WHAT YOU WILL DO →
Search the entries below for the word "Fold", then copy each line in which it is found.

....

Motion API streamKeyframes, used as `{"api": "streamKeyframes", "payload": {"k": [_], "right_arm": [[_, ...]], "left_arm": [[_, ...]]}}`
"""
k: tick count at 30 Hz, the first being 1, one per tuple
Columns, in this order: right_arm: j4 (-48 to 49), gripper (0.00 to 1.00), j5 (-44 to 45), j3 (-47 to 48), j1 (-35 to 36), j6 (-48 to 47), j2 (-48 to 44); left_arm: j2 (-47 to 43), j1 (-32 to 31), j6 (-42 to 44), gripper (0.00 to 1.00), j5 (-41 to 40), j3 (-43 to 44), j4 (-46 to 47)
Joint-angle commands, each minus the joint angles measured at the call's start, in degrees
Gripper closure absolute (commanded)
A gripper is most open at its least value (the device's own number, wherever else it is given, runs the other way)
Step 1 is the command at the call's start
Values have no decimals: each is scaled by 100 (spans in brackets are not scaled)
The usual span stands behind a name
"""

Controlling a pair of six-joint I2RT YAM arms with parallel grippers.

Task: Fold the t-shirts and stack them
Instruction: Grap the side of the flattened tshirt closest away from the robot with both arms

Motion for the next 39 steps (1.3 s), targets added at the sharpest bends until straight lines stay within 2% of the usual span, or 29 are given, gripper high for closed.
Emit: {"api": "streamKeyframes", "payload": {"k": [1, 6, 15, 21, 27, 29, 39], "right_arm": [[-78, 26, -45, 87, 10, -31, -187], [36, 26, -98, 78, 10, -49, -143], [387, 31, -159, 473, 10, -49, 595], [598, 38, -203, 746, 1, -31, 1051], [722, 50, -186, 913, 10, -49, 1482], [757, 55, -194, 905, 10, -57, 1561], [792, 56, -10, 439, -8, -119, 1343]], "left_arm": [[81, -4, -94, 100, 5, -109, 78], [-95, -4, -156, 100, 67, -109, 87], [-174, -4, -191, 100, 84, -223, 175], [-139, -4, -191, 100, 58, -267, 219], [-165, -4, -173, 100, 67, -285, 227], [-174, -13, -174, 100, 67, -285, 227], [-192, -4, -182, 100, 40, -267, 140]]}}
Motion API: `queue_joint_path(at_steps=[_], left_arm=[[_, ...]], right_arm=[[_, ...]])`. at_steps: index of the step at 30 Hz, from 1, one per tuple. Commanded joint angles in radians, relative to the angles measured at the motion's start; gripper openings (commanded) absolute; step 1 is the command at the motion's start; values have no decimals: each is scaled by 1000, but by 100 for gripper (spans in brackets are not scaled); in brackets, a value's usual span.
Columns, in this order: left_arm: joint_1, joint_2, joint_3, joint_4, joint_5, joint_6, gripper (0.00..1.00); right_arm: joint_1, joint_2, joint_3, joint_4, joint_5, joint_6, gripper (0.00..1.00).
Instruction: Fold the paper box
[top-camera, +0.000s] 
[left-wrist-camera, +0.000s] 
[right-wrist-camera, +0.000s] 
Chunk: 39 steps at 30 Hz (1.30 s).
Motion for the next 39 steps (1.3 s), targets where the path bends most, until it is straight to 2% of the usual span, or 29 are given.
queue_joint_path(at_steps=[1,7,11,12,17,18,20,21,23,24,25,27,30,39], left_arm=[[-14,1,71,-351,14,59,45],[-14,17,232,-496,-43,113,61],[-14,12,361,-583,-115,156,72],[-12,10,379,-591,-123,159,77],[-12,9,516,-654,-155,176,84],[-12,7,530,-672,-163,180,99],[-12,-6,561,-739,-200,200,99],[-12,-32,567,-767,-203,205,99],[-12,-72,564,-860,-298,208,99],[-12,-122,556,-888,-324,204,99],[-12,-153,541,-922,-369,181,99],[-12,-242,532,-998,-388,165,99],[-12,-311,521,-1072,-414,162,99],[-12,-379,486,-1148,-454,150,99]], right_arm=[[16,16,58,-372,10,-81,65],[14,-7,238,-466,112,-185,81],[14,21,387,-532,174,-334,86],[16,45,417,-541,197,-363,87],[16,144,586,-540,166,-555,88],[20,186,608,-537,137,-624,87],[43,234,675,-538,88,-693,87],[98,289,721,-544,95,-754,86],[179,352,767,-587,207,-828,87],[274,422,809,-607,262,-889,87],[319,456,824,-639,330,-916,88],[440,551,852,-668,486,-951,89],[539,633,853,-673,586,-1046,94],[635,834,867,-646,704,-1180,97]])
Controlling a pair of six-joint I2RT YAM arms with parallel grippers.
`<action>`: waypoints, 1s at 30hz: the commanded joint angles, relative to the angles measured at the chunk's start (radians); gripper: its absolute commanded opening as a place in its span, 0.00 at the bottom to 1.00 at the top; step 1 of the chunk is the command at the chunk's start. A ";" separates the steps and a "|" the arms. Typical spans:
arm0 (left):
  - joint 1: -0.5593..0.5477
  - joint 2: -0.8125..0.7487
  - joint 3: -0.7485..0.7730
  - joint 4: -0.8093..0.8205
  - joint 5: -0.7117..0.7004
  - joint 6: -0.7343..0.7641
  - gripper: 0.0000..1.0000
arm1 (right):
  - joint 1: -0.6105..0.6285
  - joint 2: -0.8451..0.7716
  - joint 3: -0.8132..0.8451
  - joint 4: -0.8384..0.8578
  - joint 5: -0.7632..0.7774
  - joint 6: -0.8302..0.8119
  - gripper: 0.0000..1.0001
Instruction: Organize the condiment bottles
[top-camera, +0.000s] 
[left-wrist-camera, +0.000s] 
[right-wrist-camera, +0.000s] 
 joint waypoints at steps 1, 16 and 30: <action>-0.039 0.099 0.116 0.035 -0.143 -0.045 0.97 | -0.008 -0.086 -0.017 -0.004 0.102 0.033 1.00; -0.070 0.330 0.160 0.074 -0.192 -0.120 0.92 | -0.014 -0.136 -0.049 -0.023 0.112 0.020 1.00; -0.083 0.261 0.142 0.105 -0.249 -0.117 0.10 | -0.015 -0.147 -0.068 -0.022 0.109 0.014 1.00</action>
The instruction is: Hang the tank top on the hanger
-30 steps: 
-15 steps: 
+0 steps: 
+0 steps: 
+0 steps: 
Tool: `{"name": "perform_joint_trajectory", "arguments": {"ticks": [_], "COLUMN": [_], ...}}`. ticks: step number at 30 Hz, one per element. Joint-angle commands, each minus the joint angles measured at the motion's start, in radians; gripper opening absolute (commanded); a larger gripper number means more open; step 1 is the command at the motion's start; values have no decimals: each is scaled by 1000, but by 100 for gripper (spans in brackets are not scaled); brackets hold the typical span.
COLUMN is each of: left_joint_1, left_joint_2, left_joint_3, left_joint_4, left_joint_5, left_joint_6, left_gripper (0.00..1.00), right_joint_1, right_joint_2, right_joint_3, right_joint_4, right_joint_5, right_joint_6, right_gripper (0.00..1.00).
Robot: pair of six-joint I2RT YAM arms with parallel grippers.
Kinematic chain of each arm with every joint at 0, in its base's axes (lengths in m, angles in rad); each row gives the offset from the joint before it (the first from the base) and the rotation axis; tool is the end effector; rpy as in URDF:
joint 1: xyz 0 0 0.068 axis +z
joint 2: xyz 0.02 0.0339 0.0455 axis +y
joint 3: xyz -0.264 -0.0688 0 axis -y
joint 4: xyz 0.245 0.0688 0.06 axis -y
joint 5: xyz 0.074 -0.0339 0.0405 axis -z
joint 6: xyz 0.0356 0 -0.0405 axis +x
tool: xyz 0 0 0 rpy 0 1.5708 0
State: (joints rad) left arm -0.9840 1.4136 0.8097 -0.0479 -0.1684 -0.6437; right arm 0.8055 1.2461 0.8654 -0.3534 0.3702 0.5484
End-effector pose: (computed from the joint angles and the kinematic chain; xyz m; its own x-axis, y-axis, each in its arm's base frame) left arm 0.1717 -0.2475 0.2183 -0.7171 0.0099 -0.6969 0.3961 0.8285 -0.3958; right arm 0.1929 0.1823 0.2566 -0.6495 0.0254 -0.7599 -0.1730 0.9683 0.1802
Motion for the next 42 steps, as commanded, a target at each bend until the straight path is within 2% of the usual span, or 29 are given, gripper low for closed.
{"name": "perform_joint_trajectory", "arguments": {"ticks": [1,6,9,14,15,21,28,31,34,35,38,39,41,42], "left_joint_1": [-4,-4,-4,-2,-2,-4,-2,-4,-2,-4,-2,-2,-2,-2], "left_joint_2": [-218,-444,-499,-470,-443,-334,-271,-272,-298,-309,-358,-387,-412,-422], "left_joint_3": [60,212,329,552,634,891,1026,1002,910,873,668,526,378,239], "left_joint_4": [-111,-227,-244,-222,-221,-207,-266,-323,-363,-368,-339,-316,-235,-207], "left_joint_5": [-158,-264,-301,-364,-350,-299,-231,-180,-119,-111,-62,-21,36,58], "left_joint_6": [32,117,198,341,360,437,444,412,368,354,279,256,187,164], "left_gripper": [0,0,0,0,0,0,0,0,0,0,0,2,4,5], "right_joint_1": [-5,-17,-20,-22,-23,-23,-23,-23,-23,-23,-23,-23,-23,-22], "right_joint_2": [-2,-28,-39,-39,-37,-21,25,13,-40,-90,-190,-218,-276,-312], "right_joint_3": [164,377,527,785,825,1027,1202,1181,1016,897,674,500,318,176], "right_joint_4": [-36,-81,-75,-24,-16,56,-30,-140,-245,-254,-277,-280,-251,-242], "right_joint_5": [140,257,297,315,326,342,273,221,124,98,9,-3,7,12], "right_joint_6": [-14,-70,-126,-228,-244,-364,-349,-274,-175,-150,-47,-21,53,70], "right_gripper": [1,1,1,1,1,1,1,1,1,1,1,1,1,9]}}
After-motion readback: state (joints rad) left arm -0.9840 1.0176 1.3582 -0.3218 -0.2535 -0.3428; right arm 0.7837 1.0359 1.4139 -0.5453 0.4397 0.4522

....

THE ANSWER →
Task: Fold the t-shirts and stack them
Instruction: Fold the paper box

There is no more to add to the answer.